Task description:
All of the entries need to be printed again exactly; pictures are the only thing to omit.

Items listed in a dataset:

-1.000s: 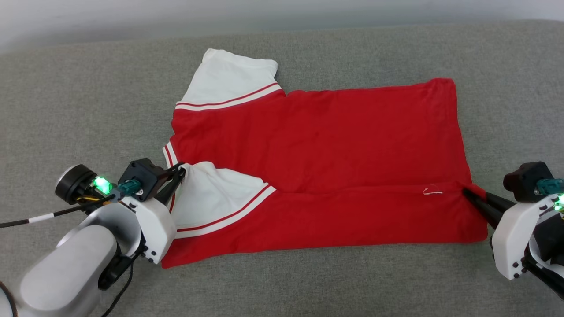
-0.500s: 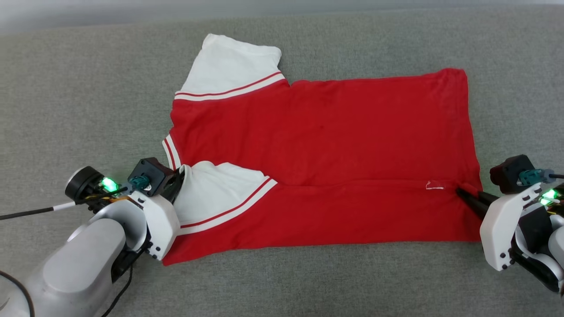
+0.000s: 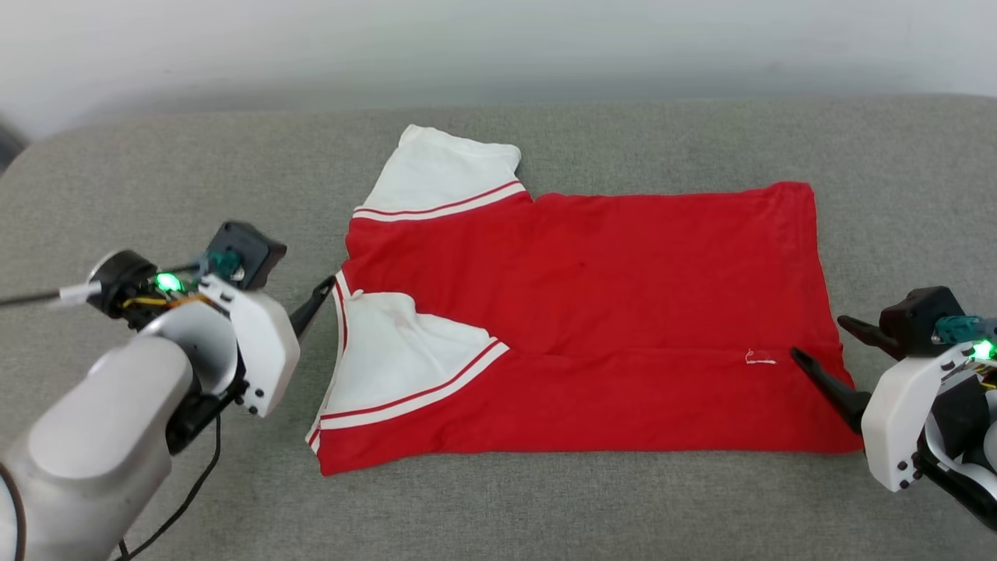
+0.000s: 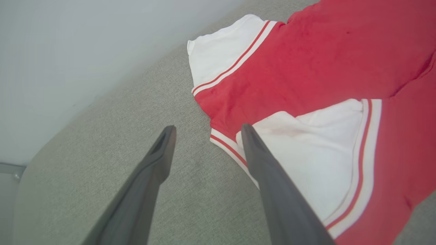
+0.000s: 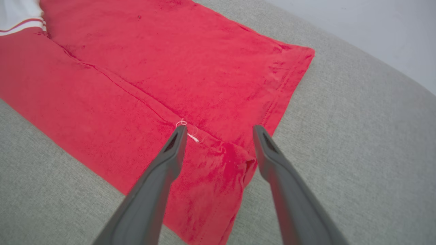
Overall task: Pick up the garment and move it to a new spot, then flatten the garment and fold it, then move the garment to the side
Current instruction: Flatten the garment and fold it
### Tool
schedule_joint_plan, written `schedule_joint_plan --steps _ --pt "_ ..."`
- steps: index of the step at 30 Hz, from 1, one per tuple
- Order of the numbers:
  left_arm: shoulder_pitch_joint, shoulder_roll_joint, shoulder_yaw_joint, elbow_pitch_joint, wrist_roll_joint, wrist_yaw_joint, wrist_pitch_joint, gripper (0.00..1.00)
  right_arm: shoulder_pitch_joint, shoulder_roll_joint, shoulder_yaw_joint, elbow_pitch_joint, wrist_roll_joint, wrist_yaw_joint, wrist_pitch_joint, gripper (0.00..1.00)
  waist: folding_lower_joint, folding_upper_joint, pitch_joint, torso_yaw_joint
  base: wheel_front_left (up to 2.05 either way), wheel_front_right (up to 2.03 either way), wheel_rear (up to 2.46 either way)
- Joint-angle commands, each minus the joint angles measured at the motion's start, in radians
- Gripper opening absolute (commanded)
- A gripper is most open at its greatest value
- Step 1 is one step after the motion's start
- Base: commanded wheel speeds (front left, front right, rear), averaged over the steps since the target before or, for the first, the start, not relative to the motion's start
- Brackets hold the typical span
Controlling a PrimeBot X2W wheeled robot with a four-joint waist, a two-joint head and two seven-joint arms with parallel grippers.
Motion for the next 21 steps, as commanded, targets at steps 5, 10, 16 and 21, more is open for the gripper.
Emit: schedule_joint_plan --steps 5,10,16,21 --pt "-0.051 0.031 -0.023 -0.097 -0.099 -0.01 0.277 1.0 0.034 0.004 -0.012 -0.024 -0.009 0.0 0.009 1.0 0.0 -0.0001 -0.027 0.009 0.0 0.0 0.0" --pt "-0.083 0.061 -0.07 -0.179 -0.224 -0.019 0.587 1.0 0.046 0.008 -0.016 -0.035 -0.011 0.0 0.024 1.0 0.0 -0.0001 -0.026 0.008 0.0 0.0 0.0" --pt "-0.103 0.081 -0.105 -0.213 -0.311 -0.02 0.8 1.0 0.034 0.018 -0.008 -0.047 -0.015 0.0 0.038 1.0 0.0 -0.0001 -0.01 -0.006 0.0 0.0 0.0" --pt "-0.085 0.07 -0.12 -0.189 -0.366 0.005 0.9 1.0 0.006 0.035 0.007 -0.045 -0.014 0.0 0.045 1.0 0.0 -0.0001 0.024 -0.038 0.0 0.0 0.0"
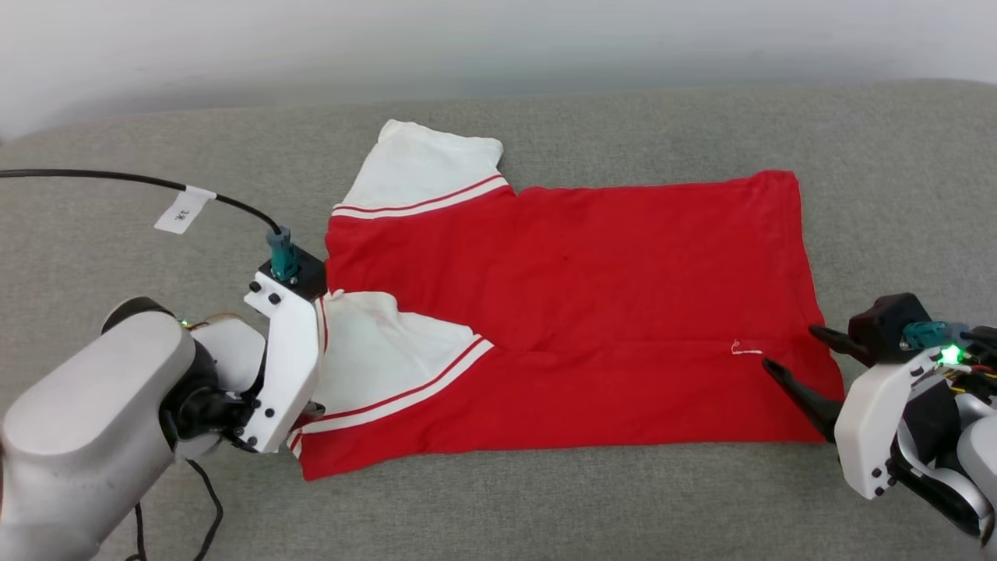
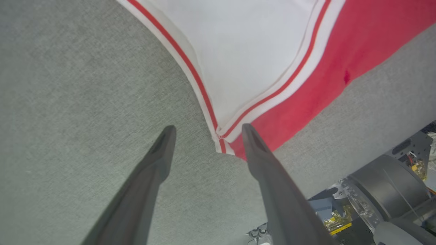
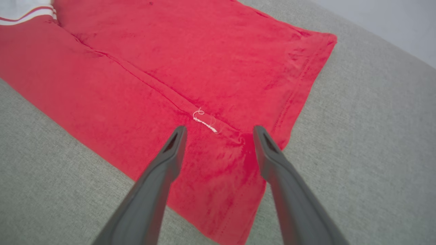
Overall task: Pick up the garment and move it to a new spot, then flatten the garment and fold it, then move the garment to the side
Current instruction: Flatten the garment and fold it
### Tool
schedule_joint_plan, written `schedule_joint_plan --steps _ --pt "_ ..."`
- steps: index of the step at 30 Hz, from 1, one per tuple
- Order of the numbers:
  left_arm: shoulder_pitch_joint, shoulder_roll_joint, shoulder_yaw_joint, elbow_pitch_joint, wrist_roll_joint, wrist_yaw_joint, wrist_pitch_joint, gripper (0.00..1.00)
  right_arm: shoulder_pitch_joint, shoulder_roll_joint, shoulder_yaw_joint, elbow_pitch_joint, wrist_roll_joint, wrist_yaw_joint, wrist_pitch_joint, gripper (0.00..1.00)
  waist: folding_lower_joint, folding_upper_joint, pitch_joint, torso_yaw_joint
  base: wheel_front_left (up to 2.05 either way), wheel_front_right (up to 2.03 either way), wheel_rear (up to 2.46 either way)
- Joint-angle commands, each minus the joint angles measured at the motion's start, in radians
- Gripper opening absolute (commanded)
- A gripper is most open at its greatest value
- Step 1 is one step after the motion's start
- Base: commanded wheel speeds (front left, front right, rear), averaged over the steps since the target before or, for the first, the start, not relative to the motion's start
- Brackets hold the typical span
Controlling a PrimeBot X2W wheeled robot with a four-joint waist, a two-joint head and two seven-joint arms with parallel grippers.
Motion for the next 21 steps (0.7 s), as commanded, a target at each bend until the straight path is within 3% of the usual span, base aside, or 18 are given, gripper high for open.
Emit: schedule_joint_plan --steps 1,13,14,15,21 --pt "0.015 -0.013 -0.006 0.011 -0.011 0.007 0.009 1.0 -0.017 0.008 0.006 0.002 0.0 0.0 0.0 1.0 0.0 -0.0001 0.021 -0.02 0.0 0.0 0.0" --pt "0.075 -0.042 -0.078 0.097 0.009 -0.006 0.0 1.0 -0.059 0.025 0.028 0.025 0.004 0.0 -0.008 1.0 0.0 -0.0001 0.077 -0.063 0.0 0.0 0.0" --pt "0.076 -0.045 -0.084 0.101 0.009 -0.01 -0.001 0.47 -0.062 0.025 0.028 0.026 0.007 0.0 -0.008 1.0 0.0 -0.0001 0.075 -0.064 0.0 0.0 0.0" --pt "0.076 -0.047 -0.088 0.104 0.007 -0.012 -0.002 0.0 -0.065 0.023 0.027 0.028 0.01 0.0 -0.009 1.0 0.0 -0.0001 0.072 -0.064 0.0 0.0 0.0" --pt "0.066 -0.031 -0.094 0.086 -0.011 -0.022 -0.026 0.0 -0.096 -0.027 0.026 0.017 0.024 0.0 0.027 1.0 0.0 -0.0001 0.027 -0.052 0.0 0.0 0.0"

Response:
-1.000s: 
-0.500s: 
+0.000s: 
+0.000s: 
+0.000s: 
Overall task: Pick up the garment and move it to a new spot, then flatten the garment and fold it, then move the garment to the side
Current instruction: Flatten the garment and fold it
### Tool
schedule_joint_plan, written `schedule_joint_plan --steps _ --pt "_ ..."`
- steps: index of the step at 30 Hz, from 1, one per tuple
- Order of the numbers:
  left_arm: shoulder_pitch_joint, shoulder_roll_joint, shoulder_yaw_joint, elbow_pitch_joint, wrist_roll_joint, wrist_yaw_joint, wrist_pitch_joint, gripper (0.00..1.00)
  right_arm: shoulder_pitch_joint, shoulder_roll_joint, shoulder_yaw_joint, elbow_pitch_joint, wrist_roll_joint, wrist_yaw_joint, wrist_pitch_joint, gripper (0.00..1.00)
  waist: folding_lower_joint, folding_upper_joint, pitch_joint, torso_yaw_joint
  base: wheel_front_left (up to 2.05 either way), wheel_front_right (up to 2.03 either way), wheel_rear (up to 2.46 either way)
- Joint-angle commands, each minus the joint angles measured at the motion's start, in radians
- Gripper opening absolute (commanded)
- A gripper is most open at its greatest value
- Step 1 is one step after the motion's start
- Base: commanded wheel speeds (front left, front right, rear), averaged over the steps since the target before or, for the first, the start, not relative to the motion's start
- Brackets hold the typical span
Controlling a PrimeBot X2W wheeled robot with a four-joint waist, a two-joint head and two seven-joint arms with parallel grippers.
Motion for the next 21 steps, as commanded, targets at steps 5, 10, 16 and 21, more is open for the gripper.
Emit: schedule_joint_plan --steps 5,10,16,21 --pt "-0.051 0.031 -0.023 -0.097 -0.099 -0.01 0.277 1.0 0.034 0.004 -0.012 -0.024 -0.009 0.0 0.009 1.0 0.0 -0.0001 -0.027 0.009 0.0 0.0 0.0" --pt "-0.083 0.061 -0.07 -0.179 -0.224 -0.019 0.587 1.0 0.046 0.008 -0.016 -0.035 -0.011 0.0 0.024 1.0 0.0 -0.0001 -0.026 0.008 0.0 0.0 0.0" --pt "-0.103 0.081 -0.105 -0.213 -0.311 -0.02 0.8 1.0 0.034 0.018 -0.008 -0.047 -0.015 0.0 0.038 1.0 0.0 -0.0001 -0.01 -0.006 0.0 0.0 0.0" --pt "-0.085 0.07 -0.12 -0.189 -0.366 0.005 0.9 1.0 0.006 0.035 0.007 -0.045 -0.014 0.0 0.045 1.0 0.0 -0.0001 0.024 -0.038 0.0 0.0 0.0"
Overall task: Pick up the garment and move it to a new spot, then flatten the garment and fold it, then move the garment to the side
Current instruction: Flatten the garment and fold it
### Tool
schedule_joint_plan, written `schedule_joint_plan --steps _ --pt "_ ..."`
- steps: index of the step at 30 Hz, from 1, one per tuple
- Order of the numbers:
  left_arm: shoulder_pitch_joint, shoulder_roll_joint, shoulder_yaw_joint, elbow_pitch_joint, wrist_roll_joint, wrist_yaw_joint, wrist_pitch_joint, gripper (0.00..1.00)
  right_arm: shoulder_pitch_joint, shoulder_roll_joint, shoulder_yaw_joint, elbow_pitch_joint, wrist_roll_joint, wrist_yaw_joint, wrist_pitch_joint, gripper (0.00..1.00)
  waist: folding_lower_joint, folding_upper_joint, pitch_joint, torso_yaw_joint
  base: wheel_front_left (up to 2.05 either way), wheel_front_right (up to 2.03 either way), wheel_rear (up to 2.46 either way)
- Joint-angle commands, each minus the joint angles measured at the motion's start, in radians
- Gripper opening absolute (commanded)
- A gripper is most open at its greatest value
- Step 1 is one step after the motion's start
- Base: commanded wheel speeds (front left, front right, rear), averaged over the steps since the target before or, for the first, the start, not relative to the motion's start
- Brackets hold the typical span
Controlling a PrimeBot X2W wheeled robot with a four-joint waist, a two-joint head and two seven-joint arms with parallel grippers.
Motion for the next 21 steps (0.7 s), as commanded, a target at each bend until the straight path is within 3% of the usual span, base aside, or 18 are given, gripper high for open.
Emit: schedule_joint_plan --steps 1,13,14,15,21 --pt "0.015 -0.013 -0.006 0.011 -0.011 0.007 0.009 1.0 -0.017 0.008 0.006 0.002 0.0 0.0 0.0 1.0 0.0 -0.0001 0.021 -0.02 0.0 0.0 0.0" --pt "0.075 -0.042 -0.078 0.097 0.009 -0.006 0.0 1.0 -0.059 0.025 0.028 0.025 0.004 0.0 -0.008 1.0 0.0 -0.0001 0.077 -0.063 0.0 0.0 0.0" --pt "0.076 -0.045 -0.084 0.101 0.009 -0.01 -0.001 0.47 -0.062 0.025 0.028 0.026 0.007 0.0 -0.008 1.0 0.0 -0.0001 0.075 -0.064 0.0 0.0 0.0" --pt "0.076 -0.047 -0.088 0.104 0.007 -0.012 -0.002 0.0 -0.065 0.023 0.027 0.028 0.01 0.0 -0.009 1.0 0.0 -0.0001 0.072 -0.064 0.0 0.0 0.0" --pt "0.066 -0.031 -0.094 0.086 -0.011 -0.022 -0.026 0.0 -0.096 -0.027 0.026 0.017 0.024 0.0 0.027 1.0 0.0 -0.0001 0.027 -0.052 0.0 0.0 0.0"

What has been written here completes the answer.